After a while, you realize it’s been a while since we brewed any of these beers, and it’s unlikely we’ll do any of them again. However, stranger things have happened.
It’s also the case that the Publican is predisposed to reassign some of these cherished names (Silent Oath, Black Hand), so you just might see them again, as used for a completely different beer. Retirees are tagged according to their primary era of brewing:
Michael Borchers era, 2002-2005
Assistants: Joey Burns, and then Chris Spellman
Jesse Williams era, 2005-2009
Assistants: Chris Spellman, and then Jared Williamson
Jared Williamson era, 2007-2011
Assistants: Kyle Tavares, and then Ben Minton
(The) Black Hand
David and Beth Howard’s robust porter recipe won the 10th annual FOSSILS homebrewed porter competition in 2002, and was brewed by NABC for release the same year. In 2003, Bob Capshew’s recipe won the competition, and permanently altered the course of NABC’s subsequent Porter production, serving henceforth as the everyday basis for Old 15-B.
Circa 6% abv
Floats over the yearning palate as a ship rides the waves
Billed as “The greatest lawnmower beer on earth; cuts a swath 86 IBUs wide,” it was adorned with tap handle art culled from century-old, heavy-duty, grass-cutting clip art. After Bush Hog came Turbo Hog. There was an even bigger Boss Hogg in the planning stages, but it never came to fruition.
Circa 6.8% abv
Rocky Mountain spring water is highly overrated
When a newly minted brown ale unexpectedly turned up reddish-amber, an improvisational pun on a popular Colorado craft beer was devised. When Fat Tire began to be sold in Indiana, the joke got very old, very quickly, and we cut bait.
Circa 5.5% abv
Souvenirs, Novelties, Party Tricks
Happy Helmut was named for a merry trinket salesman with whom Roger and Beak once drank numerous half-liters of Spezial while vacationing in Bamberg. The beer was intended as an homage to Franconian traditions in brewing, with smoked malt, a touch of rye and lager yeast. Helmut later was merged into Smoked Abzug, which also hasn’t been done for a while. There may need to be a revival.
Now that’s what I wanted!
For a while, NABC had a Brewers’ Best Friend Series: “Assertive, loyal specialties named for our brewers’ canine chums, and often the beers of choice for creative aging.” Other included Abbey’s Dubbel and Jaxon (both still periodically active), Malcolm’s Old Setters Ale (retired), and Jasmine (below). The series was decommissioned after artist-in-residence Tony Beard declared that there isn’t enough whisky on the planet to compel him to draw another dog. As for Henna: “Henna always likes to smell stuff. We like to smell her hoppy beer. It’s a Black IPA … or was that Cascadian Dark Ale?”
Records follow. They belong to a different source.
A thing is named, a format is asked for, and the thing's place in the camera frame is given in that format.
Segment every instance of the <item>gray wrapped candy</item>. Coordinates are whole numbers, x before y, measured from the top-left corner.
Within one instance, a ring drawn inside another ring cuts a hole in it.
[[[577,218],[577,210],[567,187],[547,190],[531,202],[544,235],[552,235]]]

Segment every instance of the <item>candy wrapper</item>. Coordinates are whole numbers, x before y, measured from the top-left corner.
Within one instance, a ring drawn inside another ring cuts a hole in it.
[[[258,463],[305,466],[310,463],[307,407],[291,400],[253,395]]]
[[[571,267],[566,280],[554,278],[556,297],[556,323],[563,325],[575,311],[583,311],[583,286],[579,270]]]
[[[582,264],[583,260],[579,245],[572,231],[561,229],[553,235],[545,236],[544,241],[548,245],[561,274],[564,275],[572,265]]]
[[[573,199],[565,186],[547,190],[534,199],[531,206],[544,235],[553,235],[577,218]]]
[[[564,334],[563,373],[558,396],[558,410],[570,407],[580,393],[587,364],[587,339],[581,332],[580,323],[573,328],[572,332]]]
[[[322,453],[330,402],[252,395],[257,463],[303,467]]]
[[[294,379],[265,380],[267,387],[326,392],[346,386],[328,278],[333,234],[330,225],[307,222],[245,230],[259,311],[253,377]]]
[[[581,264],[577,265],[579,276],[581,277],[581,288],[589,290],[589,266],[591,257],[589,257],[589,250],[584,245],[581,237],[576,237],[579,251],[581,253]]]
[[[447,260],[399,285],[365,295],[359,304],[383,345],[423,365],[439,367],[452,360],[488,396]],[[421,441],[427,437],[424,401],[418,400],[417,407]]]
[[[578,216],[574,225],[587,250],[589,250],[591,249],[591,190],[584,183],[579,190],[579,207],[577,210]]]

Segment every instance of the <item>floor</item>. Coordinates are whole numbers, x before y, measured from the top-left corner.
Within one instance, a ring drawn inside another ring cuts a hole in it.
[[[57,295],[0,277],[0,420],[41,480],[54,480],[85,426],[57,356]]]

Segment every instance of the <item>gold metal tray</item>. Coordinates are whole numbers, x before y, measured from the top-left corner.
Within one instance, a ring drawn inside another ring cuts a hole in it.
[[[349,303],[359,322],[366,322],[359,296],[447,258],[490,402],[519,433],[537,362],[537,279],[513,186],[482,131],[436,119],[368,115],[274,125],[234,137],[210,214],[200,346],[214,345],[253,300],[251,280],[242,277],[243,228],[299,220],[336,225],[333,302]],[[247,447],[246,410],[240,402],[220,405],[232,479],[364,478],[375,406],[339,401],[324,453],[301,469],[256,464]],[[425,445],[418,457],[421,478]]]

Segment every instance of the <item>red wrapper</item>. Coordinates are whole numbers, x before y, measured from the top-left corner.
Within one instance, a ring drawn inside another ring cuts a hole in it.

The well-intentioned plan was to brew a Wee Heavy first, then use the second runnings for a smaller ale. Then the mash got stuck, and after a laborious rescue mission, a single batch of heavily hopped Scottish ale was the final, unreproducible result.
Circa 5.5% abv
Jasmine the Mastiff
As the lion is to the cat, the mastiff is to the dog.
Silky, sweet Stout with a solid roasted character. Big, bold, and ready to lean on you (Brewers’ Best Friend Series).
Belgian-style pale ale, inspired by De Koninck of Antwerp and the unparalleled (Lance who?) exploits of Eddy Merckx – competitive cycling’s greatest all-around performer. Ever.
Circa 5% abv
The joy in Belgium
Drawn from an episode in Hugo Claus’s novel, “The Sorrow of Belgium,” it was Belgian-style Brown, perhaps with a hint of intentional sourness. A portion was aged in oak chips.
Pancake breakfasts purely optional
A paean to Frank Zappa, this Belgian strong ale with quasi-Trappist predilections incorporated simple ingredients: Belgian two-row pale malt, rock candy, brewer’s crystals (fermentable sugar), Spalt (German noble) hops and Abbey yeast.